Last Modified: Sep 13, 2023
Affected Product(s):
BIG-IP TMOS
Known Affected Versions:
15.1.0, 15.1.0.1, 15.1.0.2, 15.1.0.3, 15.1.0.4, 15.1.0.5, 15.1.1, 15.1.2, 15.1.2.1, 15.1.3, 15.1.3.1, 15.1.4, 15.1.4.1, 15.1.5, 15.1.5.1, 15.1.6, 15.1.6.1, 15.1.7, 15.1.8, 15.1.8.1, 15.1.8.2, 15.1.9, 15.1.9.1, 15.1.10, 16.1.0, 16.1.1
Fixed In:
17.0.0, 16.1.2
Opened: Jun 30, 2021 Severity: 2-Critical
IPsec traffic selector state can be viewed in the config utility or by tmsh with the "tmsh show net ipsec traffic-selector" command.

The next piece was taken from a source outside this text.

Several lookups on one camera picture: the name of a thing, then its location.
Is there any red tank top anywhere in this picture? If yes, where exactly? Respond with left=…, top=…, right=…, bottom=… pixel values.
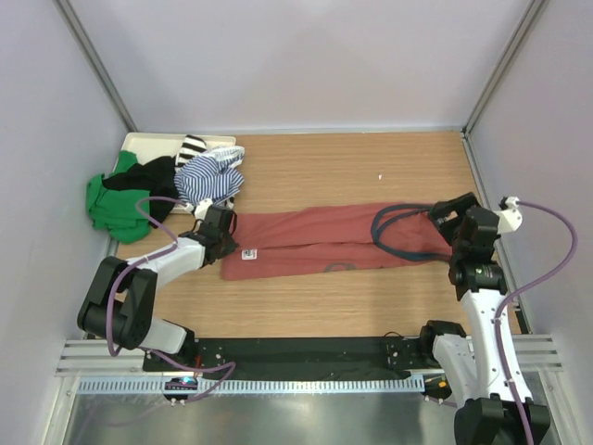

On an high availability (HA) standby device, some selector states may be incorrect.
There is no functional impact. The issue is that a selector may incorrectly appear down in one or both directions.
-- High availability (HA) environment -- Standby reboots or in some way, such as a tmm restart, is forced to re-learn all the mirrored IPsec security associations (SAs).
When the tunnel re-keys on the high availability (HA) active device, the selector state shows the correct value.
IPsec traffic selectors show the correct state after the high availability (HA) standby device reboots.